- **RECORDS SUPPLIED**:

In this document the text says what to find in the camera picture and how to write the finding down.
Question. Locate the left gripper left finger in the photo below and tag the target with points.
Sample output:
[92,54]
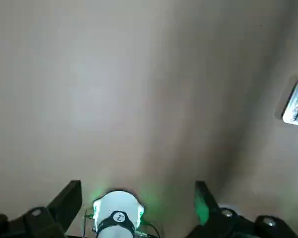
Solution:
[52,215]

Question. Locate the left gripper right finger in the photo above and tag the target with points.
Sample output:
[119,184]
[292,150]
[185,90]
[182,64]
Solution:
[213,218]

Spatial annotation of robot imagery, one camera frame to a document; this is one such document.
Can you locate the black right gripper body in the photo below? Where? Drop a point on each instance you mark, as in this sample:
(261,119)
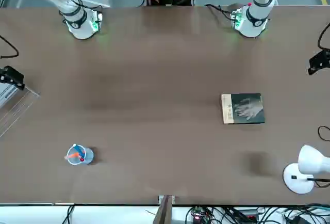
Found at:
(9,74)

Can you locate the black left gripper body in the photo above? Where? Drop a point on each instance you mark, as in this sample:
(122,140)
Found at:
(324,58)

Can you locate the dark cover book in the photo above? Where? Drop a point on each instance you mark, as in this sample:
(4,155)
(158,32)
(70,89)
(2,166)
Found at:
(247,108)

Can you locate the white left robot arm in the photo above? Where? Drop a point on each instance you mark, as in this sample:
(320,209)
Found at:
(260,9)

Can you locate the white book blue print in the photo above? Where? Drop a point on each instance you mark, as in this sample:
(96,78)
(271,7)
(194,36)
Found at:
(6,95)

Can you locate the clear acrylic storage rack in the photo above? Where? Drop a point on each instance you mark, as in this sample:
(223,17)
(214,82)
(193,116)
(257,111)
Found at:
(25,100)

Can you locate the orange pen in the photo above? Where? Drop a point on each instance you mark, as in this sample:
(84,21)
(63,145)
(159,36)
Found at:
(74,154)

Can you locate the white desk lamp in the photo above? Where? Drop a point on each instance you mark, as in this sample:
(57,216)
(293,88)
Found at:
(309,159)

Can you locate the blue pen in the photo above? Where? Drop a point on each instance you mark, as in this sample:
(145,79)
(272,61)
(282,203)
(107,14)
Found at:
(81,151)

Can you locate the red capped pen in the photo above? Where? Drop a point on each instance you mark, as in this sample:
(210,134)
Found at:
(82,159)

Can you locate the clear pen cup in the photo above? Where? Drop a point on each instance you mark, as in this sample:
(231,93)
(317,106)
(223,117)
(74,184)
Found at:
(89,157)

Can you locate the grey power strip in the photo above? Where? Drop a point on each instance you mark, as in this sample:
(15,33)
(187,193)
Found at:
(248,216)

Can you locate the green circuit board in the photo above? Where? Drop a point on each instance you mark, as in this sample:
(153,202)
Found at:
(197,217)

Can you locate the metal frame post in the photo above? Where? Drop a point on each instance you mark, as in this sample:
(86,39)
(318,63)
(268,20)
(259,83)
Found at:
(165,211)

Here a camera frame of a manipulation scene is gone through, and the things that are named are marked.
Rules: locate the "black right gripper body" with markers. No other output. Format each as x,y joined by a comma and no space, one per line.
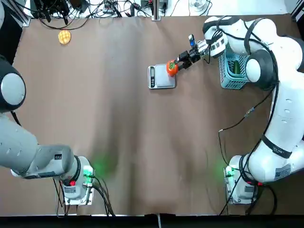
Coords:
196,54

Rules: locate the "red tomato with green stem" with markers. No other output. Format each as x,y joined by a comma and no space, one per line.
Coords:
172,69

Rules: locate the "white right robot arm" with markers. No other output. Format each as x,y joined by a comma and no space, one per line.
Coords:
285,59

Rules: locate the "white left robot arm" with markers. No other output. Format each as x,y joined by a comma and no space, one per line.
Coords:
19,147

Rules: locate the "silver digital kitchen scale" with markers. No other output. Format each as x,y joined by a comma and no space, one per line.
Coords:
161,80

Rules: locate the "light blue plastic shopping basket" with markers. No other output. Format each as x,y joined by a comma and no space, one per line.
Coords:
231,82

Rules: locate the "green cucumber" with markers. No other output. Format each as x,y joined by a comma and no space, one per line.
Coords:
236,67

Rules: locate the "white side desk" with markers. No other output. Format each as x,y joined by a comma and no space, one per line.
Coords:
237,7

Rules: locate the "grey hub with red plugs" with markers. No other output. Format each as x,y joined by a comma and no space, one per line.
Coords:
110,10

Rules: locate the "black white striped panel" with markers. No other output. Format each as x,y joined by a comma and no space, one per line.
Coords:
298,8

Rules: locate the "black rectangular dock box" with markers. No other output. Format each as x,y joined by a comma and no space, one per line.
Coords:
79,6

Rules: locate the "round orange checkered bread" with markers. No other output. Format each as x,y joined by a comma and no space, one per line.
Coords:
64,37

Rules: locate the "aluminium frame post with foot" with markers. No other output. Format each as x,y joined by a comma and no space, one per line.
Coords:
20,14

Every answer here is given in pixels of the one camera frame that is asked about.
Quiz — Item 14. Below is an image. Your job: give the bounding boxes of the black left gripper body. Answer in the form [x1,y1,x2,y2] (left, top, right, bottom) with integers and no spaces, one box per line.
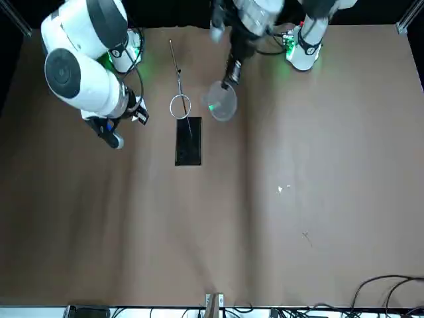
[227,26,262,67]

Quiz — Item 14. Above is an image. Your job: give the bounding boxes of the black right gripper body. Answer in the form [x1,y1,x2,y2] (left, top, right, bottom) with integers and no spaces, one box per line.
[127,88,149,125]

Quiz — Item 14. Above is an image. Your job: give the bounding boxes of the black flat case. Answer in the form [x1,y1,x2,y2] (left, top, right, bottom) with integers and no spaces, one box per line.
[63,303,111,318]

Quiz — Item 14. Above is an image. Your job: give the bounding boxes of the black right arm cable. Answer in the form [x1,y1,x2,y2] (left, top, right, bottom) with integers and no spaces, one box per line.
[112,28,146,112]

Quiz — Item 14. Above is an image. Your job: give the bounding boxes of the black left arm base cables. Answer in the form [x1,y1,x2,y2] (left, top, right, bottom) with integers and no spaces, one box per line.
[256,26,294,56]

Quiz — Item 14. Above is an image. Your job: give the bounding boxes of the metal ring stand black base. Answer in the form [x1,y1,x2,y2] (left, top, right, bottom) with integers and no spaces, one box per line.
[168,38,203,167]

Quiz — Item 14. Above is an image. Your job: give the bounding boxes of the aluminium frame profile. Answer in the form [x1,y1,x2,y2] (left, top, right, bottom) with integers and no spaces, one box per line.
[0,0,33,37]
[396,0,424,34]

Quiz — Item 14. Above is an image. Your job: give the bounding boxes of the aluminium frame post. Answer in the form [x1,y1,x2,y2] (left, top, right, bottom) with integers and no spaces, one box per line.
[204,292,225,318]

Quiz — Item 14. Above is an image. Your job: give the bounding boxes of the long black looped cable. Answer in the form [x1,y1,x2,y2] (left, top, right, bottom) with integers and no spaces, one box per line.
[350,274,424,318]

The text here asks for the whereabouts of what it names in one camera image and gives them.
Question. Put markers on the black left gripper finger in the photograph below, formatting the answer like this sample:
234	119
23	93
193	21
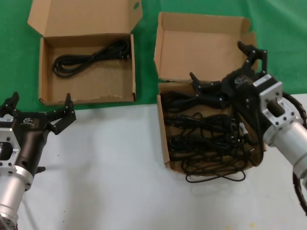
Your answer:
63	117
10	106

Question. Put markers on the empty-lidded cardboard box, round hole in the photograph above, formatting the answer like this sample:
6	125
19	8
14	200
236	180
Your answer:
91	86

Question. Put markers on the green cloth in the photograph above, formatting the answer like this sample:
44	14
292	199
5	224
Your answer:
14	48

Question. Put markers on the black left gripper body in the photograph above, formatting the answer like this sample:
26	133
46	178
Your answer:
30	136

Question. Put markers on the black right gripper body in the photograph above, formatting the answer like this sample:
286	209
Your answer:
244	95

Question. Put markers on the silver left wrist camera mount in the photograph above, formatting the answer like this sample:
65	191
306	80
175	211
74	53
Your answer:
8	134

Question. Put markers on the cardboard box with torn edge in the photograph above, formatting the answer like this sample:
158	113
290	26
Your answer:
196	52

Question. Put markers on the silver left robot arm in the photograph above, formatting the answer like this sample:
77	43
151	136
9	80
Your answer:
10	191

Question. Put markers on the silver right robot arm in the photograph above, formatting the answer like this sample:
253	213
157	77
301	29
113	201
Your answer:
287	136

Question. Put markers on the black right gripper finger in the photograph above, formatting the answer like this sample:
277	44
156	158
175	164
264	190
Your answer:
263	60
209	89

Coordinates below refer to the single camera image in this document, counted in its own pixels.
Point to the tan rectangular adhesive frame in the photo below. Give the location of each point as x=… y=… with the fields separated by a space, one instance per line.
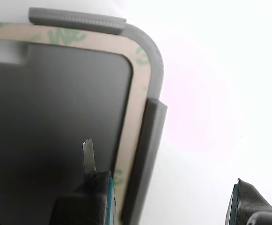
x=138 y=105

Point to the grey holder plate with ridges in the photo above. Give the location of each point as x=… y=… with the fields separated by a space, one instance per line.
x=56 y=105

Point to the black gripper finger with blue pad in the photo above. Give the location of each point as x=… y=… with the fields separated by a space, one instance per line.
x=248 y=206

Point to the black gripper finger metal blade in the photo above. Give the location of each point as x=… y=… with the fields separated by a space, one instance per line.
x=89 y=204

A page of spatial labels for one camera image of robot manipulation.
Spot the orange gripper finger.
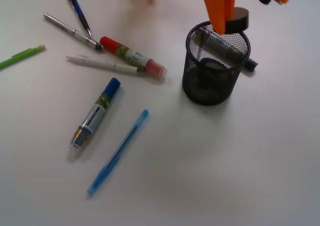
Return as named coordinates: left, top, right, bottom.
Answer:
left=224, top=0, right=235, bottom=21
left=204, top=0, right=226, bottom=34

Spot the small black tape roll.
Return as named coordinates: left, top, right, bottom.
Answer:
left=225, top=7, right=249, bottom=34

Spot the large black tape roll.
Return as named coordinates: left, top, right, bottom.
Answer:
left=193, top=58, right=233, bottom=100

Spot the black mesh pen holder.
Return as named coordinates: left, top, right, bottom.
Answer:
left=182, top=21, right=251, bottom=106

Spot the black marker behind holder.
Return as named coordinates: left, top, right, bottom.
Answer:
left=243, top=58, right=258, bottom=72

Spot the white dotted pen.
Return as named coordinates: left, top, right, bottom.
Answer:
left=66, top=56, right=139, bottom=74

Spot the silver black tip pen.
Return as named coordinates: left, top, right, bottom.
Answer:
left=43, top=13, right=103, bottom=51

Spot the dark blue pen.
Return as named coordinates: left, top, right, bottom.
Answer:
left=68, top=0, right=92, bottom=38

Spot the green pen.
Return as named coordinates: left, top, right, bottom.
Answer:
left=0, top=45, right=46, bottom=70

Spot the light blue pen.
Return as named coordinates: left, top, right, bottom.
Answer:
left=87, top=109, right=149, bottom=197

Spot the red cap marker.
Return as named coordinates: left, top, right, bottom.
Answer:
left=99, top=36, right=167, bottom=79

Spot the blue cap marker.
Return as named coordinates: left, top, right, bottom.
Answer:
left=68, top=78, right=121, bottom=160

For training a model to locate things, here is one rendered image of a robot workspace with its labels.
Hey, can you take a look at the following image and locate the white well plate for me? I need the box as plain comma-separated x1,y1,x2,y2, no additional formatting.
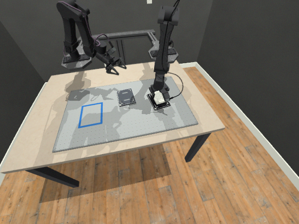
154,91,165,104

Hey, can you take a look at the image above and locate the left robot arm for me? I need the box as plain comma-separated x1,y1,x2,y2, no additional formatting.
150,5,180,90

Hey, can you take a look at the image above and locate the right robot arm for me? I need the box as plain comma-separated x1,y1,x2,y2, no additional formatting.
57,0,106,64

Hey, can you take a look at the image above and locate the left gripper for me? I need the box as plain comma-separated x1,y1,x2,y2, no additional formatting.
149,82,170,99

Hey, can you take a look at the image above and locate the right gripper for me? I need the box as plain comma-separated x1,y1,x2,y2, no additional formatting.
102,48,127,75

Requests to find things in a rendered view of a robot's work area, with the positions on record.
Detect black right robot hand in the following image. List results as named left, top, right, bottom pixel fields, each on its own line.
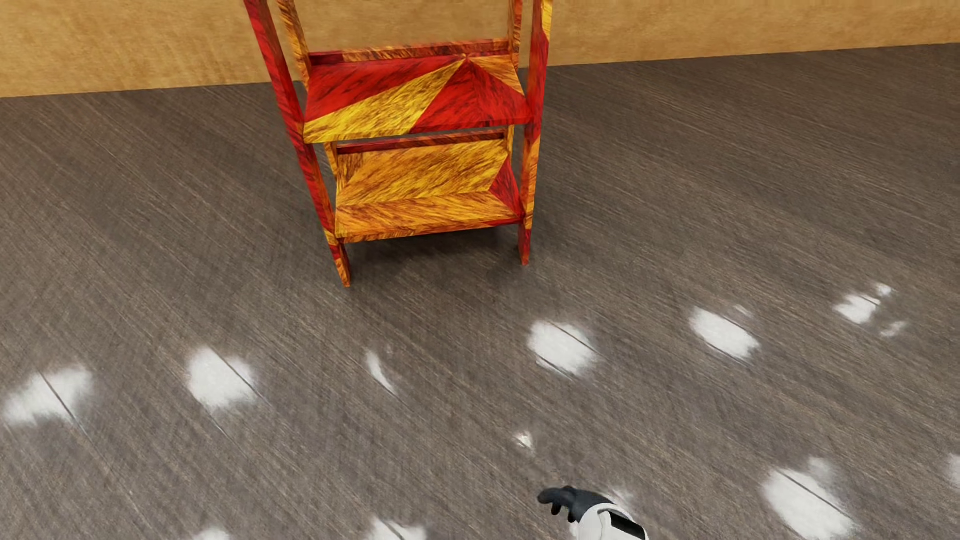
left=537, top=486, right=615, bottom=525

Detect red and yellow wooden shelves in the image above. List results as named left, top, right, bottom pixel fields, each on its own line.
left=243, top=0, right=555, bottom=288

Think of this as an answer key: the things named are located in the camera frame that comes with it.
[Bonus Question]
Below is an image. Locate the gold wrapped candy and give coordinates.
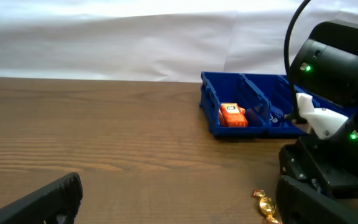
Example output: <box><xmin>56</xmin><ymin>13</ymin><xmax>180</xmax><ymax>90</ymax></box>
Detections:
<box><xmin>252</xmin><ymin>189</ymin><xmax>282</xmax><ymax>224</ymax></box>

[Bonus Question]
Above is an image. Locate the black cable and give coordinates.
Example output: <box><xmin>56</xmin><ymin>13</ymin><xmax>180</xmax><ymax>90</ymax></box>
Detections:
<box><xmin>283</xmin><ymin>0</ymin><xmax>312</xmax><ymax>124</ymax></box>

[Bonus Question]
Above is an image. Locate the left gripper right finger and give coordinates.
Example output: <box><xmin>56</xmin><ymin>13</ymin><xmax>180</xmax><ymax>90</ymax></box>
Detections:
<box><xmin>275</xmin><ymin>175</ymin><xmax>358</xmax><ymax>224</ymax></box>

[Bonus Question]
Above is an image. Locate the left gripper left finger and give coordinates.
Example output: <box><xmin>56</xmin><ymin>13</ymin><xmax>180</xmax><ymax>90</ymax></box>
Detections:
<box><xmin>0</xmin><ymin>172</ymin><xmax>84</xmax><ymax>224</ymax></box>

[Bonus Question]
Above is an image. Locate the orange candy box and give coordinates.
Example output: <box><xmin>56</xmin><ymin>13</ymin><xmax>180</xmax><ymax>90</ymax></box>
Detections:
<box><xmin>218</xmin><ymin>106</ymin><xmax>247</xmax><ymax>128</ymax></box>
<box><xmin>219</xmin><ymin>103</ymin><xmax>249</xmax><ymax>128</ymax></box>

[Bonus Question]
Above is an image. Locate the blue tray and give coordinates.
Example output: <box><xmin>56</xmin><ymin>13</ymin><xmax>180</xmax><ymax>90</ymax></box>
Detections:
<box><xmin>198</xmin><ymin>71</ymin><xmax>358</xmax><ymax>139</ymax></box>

- **GOAL OF THE EXERCISE**: Pull every line with the string "camera" out of the material.

- **OUTPUT BELOW**:
In this document the text says what to find in the camera picture and how to write the finding down.
Spatial annotation of robot imagery, one camera frame to a document; this is one such document.
Here a camera frame of a manipulation scene is gone through, and the things that are named are marked.
Every answer here is given in pixels of the one camera frame that is asked about.
The text here asks for the whereabouts of what it names in one camera image and gives them.
Question. Put markers on the silver left wrist camera mount in the photograph above, formatting the answer like this sample:
Coordinates below refer to the single camera image in this document, counted in its own pixels.
A page of spatial labels for one camera image of robot manipulation.
Think of this as an answer key: the things named are located in the camera frame that comes with it.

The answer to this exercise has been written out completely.